PROBLEM -> All of the data is to be set down again without alteration.
═══ THE INPUT
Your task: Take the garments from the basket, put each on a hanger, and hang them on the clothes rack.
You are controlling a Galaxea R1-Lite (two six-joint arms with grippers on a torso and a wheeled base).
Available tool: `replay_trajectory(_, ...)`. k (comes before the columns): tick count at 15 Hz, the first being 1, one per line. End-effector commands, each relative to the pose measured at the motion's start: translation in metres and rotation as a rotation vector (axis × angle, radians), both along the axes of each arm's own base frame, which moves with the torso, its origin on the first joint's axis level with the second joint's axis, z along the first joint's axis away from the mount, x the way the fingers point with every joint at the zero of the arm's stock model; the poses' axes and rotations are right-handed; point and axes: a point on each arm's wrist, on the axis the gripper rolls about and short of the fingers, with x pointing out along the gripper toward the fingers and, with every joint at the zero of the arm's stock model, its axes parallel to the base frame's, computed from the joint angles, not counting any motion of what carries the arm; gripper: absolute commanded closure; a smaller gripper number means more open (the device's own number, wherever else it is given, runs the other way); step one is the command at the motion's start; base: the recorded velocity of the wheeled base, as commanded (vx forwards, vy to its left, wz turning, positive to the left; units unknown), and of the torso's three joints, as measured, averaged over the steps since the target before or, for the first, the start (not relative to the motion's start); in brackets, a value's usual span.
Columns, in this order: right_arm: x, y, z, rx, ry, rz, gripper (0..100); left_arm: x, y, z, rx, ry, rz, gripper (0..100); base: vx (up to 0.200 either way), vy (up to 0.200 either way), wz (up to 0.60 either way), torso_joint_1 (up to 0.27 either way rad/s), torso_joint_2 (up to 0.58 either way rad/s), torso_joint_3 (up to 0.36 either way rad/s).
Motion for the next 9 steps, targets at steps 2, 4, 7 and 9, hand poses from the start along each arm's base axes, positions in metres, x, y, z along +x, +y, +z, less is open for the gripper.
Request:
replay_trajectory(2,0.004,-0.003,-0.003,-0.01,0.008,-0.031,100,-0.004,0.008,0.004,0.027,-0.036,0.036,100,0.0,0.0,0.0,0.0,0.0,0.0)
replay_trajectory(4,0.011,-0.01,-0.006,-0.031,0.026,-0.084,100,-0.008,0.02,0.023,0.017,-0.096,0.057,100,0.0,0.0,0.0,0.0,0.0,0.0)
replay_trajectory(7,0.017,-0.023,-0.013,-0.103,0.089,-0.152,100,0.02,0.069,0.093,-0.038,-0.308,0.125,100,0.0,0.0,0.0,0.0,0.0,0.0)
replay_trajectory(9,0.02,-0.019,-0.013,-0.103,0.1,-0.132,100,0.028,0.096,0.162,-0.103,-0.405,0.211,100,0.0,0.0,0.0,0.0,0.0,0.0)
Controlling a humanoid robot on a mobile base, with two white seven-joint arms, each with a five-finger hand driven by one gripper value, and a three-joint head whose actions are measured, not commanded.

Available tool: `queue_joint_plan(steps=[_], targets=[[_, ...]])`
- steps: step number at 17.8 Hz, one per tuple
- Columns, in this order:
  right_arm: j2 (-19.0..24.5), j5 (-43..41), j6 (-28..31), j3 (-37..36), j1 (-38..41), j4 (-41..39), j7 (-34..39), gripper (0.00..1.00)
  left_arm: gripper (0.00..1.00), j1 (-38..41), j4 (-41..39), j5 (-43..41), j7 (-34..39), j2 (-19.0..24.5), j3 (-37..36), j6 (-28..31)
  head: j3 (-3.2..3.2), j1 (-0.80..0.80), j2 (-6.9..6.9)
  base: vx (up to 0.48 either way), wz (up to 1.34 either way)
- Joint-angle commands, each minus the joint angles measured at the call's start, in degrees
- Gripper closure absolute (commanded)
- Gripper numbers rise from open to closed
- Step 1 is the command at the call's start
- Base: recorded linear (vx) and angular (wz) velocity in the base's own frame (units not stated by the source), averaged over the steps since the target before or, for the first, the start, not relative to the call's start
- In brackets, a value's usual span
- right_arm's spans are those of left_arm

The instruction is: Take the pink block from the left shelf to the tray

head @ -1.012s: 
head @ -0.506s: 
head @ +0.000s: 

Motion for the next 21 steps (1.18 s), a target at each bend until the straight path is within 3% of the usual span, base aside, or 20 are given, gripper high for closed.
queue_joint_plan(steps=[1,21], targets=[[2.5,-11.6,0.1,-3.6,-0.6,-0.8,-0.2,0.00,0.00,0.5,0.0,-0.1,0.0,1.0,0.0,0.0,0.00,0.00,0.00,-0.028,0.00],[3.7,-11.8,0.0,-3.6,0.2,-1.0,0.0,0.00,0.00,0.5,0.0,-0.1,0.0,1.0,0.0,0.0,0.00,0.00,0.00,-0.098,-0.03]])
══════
EXERCISE RESULT ->
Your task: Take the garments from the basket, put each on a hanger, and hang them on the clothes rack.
You are controlling a Galaxea R1-Lite (two six-joint arms with grippers on a torso and a wheeled base).
Available tool: `replay_trajectory(_, ...)`. k (comes before the columns): tick count at 15 Hz, the first being 1, one per line. End-effector commands, each relative to the pose measured at the motion's start: translation in metres and rotation as a rotation vector (axis × angle, radians), both along the axes of each arm's own base frame, which moves with the torso, its origin on the first joint's axis level with the second joint's axis, z along the first joint's axis away from the mount, x the way the fingers point with every joint at the zero of the arm's stock model; the poses' axes and rotations are right-handed; point and axes: a point on each arm's wrist, on the axis the gripper rolls about and short of the fingers, with x pointing out along the gripper toward the fingers and, with every joint at the zero of the arm's stock model, its axes parallel to the base frame's, computed from the joint angles, not counting any motion of what carries the arm; gripper: absolute commanded closure; a smaller gripper number means more open (the device's own number, wherever else it is given, runs the other way); step one is the command at the motion's start; base: the recorded velocity of the wheeled base, as commanded (vx forwards, vy to its left, wz turning, positive to the left; units unknown), and of the torso's three joints, as measured, averaged over the steps since the target before or, for the first, the start (not relative to the motion's start); in brackets, a value's usual span.
Columns, in this order: right_arm: x, y, z, rx, ry, rz, gripper (0..100); left_arm: x, y, z, rx, ry, rz, gripper (0..100); base: vx (up to 0.200 either way), vy (up to 0.200 either way), wz (up to 0.60 either way), torso_joint_1 (up to 0.27 either way rad/s), torso_joint_2 (up to 0.58 either way rad/s), torso_joint_3 (up to 0.36 either way rad/s).
Motion for the next 9 steps, targets at steps 2, 4, 7 and 9, hand poses from the start along each arm's base axes, positions in metres, x, y, z along +x, +y, +z, less is open for the gripper.
Request:
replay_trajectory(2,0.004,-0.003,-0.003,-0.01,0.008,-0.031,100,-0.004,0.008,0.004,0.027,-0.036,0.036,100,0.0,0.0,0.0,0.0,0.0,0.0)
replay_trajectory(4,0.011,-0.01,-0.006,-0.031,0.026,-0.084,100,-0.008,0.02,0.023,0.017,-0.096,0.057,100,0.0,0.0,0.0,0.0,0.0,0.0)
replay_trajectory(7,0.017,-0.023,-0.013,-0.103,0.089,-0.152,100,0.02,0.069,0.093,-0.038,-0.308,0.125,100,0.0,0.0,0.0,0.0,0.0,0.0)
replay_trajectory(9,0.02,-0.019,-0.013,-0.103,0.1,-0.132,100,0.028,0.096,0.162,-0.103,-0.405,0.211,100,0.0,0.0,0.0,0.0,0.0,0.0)
Controlling a humanoid robot on a mobile base, with two white seven-joint arms, each with a five-finger hand driven by one gripper value, and a three-joint head whose actions are measured, not commanded.

Available tool: `queue_joint_plan(steps=[_], targets=[[_, ...]])`
- steps: step number at 17.8 Hz, one per tuple
- Columns, in this order:
  right_arm: j2 (-19.0..24.5), j5 (-43..41), j6 (-28..31), j3 (-37..36), j1 (-38..41), j4 (-41..39), j7 (-34..39), gripper (0.00..1.00)
  left_arm: gripper (0.00..1.00), j1 (-38..41), j4 (-41..39), j5 (-43..41), j7 (-34..39), j2 (-19.0..24.5), j3 (-37..36), j6 (-28..31)
  head: j3 (-3.2..3.2), j1 (-0.80..0.80), j2 (-6.9..6.9)
  base: vx (up to 0.48 either way), wz (up to 1.34 either way)
- Joint-angle commands, each minus the joint angles measured at the call's start, in degrees
- Gripper closure absolute (commanded)
- Gripper numbers rise from open to closed
- Step 1 is the command at the call's start
- Base: recorded linear (vx) and angular (wz) velocity in the base's own frame (units not stated by the source), averaged over the steps since the target before or, for the first, the start, not relative to the call's start
- In brackets, a value's usual span
- right_arm's spans are those of left_arm

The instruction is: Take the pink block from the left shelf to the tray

head @ -1.012s: 
head @ -0.506s: 
head @ +0.000s: 

Motion for the next 21 steps (1.18 s), a target at each bend until the straight path is within 3% of the usual span, base aside, or 20 are given, gripper high for closed.
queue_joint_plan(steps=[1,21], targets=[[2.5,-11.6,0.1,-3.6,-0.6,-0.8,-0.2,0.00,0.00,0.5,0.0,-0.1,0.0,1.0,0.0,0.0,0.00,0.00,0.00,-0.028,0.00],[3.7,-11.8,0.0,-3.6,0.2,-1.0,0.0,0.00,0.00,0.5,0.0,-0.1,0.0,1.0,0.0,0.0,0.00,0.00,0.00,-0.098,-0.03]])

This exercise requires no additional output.